● Exercise details:
Each line of the listing that holds "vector" counts once; report how many there are, and nothing more.

#####

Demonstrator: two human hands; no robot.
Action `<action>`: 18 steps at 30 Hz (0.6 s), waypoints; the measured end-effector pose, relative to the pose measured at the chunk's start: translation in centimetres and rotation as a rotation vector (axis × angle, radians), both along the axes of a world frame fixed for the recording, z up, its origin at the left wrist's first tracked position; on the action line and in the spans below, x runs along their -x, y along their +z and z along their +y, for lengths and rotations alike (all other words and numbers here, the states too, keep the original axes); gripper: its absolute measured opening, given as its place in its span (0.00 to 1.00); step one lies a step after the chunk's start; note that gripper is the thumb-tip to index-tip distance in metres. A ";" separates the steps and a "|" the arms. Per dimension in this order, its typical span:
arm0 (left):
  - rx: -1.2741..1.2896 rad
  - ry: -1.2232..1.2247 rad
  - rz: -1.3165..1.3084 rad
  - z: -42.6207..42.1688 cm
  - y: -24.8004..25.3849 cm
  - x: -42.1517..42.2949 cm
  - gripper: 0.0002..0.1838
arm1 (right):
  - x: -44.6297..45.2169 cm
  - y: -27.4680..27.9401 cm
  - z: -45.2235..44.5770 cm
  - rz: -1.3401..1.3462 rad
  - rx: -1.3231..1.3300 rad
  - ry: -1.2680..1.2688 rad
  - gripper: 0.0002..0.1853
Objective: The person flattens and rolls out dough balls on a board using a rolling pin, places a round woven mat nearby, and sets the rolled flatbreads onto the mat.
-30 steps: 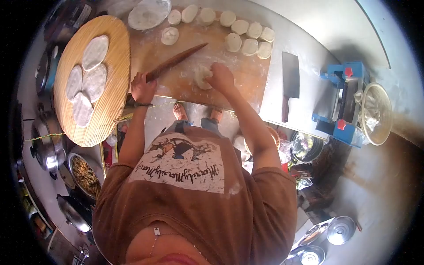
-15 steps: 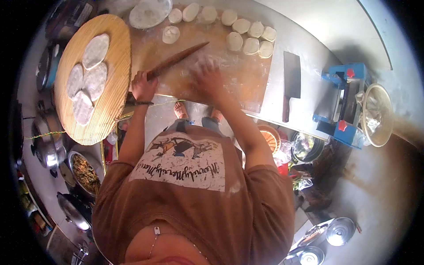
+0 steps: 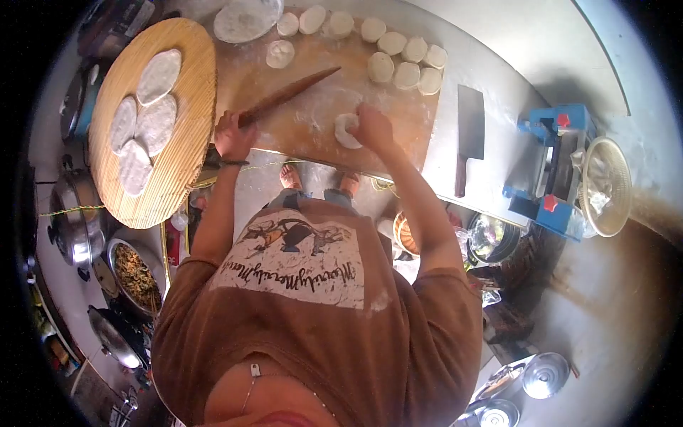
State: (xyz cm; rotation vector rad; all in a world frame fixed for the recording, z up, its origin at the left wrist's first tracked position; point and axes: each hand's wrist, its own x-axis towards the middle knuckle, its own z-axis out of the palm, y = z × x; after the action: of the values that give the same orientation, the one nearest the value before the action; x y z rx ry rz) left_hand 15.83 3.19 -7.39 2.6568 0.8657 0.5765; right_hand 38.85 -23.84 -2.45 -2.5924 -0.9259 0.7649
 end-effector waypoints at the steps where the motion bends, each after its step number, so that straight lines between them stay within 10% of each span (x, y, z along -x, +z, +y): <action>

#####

● Your response:
2